GridGain Community Edition
The GridGain Community Edition (GCE) is a source-available in-memory computing platform built on Apache Ignite. GCE includes the Apache Ignite code base plus improvements and additional functionality developed by GridGain Systems to enhance the performance and reliability of Apache Ignite. GCE is a hardened, high-performance version of Apache Ignite for mission-critical in-memory computing applications.
For information on how to get started with GridGain CE, please visit: Getting Started.
What is GridGain?
GridGain, built on top of Apache Ignite, is a memory-centric distributed database, caching, and processing platform for transactional, analytical, and streaming workloads delivering in-memory speeds at petabyte scale.
GridGain is based on distributed memory-centric architecture that combines the performance and scale of in-memory computing together with the disk durability and strong consistency in one system.
The main difference between the memory-centric approach and the traditional disk-centric approach is that the memory is treated as a fully functional storage, not just as a caching layer, like most databases do. For example, GridGain can function in a pure in-memory mode, in which case it can be treated as an In-Memory Database (IMDB) and In-Memory Data Grid (IMDG) in one.
On the other hand, when persistence is turned on, GidGain begins to function as a memory-centric system where most of the processing happens in memory, but the data and indexes get persisted to disk. The main difference here from the traditional disk-centric RDBMS or NoSQL system is that GridGain is strongly consistent, horizontally scalable, and supports both SQL and key-value processing APIs.
Native Persistence is a distributed, ACID, and SQL-compliant disk store that transparently integrates with GridGain memory-centric storage as an optional disk layer storing data and indexes on SSD, Flash, 3D XPoint, and other types of non-volatile storages.
With the Native Persistence enabled, you no longer need to keep all the data and indexes in memory or warm it up after a node or cluster restart because the Durable Memory is tightly coupled with persistence and treats it as a secondary memory tier. This implies that if a subset of data or an index is missing in RAM, the Durable Memory will take it from the disk.

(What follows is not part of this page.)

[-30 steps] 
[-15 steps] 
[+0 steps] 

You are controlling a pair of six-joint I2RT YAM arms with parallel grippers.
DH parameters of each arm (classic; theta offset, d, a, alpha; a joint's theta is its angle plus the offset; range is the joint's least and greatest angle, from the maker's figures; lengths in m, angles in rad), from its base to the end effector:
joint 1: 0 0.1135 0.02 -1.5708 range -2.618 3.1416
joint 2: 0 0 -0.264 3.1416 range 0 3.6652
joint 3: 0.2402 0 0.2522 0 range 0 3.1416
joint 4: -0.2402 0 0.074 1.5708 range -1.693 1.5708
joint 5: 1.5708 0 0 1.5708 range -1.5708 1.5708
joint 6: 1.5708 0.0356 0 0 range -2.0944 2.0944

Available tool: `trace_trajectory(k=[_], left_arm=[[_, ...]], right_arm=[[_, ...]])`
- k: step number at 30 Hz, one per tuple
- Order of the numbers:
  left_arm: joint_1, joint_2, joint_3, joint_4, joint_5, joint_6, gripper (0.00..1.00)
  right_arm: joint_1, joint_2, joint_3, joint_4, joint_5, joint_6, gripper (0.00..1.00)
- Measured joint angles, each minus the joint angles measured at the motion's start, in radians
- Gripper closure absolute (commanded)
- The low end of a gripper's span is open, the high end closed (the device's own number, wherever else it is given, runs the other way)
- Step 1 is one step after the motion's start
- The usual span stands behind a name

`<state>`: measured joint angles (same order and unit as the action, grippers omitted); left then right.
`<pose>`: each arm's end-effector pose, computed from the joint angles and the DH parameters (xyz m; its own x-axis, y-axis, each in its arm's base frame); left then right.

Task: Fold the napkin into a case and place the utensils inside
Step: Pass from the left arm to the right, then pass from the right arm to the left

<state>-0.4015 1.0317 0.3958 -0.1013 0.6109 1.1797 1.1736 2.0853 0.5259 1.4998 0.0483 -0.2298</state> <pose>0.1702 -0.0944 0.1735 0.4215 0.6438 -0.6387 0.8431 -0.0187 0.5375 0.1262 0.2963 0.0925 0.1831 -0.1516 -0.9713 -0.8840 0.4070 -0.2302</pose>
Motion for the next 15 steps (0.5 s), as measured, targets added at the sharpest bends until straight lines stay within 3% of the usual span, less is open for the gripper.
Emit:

Data stored in GridGain is ACID-compliant both in memory and on disk, making GridGain a strongly consistent system. GridGain transactions work across the network and can span multiple servers.
Complete SQL Support
GridGain provides full support for SQL, DDL and DML, allowing users to interact with the cluster using pure SQL without writing any code. This means that users can create tables and indexes as well as insert, update, and query data using only SQL. Having such complete SQL support makes GridGain a one-of-a-kind distributed SQL database.
The in-memory data grid component in GridGain is a fully transactional distributed key-value store that can scale horizontally across 100s of servers in the cluster. When persistence is enabled, GridGain can also store more data than fits in memory and survive full cluster restarts.
Most traditional databases work in a client-server fashion, meaning that data must be brought to the client side for processing. This approach requires lots of data movement from servers to clients and generally does not scale. GridGain, on the other hand, allows for sending light-weight computations to the data, i.e. collocating computations with data. As a result, GridGain scales better and minimizes data movement.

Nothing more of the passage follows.